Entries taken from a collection
=-=-=-=-=
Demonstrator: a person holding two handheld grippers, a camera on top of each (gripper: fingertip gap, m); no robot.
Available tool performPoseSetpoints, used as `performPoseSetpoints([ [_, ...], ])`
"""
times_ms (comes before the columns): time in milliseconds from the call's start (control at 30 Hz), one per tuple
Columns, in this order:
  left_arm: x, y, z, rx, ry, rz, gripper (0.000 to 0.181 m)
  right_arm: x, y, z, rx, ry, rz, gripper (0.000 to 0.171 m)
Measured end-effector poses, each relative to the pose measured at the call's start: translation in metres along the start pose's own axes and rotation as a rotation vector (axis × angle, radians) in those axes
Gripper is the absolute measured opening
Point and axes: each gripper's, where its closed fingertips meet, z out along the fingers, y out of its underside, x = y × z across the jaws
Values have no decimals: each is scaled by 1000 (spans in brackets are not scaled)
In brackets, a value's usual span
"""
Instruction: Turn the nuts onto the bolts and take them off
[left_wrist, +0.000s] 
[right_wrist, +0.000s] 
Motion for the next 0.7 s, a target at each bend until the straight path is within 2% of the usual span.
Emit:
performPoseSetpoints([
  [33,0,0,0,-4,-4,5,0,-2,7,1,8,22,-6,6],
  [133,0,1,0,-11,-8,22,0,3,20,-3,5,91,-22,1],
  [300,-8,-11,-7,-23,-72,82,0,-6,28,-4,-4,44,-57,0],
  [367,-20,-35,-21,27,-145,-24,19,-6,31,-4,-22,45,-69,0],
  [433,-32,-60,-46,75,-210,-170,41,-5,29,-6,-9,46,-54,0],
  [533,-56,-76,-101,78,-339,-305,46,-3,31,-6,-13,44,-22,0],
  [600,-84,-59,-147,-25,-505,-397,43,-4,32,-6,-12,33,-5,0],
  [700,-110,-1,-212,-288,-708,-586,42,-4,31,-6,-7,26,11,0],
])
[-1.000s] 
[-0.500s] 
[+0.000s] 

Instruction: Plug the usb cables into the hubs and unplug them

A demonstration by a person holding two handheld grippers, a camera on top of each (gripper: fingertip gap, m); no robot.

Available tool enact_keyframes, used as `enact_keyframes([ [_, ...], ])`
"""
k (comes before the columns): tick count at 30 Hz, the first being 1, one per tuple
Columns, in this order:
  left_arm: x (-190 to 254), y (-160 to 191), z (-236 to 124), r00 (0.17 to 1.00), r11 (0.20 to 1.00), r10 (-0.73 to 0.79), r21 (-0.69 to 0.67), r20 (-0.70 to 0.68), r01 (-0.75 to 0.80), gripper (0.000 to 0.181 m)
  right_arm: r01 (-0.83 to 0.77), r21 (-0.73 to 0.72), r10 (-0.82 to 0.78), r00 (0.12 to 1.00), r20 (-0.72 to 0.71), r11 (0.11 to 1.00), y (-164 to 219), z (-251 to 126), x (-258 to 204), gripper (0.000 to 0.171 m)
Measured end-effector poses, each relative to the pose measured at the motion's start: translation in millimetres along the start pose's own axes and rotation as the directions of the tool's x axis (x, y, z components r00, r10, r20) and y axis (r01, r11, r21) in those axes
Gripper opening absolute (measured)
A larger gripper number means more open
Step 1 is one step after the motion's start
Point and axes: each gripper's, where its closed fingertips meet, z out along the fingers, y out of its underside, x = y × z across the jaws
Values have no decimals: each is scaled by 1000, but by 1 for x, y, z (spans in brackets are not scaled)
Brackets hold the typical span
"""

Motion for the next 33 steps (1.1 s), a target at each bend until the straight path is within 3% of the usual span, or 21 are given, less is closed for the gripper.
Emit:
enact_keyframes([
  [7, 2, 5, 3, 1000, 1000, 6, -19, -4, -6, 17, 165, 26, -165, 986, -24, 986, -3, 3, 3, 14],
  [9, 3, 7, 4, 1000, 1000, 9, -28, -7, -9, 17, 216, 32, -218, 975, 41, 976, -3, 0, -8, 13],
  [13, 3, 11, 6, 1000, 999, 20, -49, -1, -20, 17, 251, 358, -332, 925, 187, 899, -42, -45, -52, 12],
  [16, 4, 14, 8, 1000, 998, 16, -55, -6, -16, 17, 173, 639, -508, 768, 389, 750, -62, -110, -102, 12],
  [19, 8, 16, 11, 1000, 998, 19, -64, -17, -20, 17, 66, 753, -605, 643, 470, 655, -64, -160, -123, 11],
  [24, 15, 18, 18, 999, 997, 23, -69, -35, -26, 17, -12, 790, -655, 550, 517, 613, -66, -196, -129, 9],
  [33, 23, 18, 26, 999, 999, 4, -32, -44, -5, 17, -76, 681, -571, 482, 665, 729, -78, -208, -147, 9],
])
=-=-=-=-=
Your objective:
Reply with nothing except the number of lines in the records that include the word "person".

Answer for this exercise:
2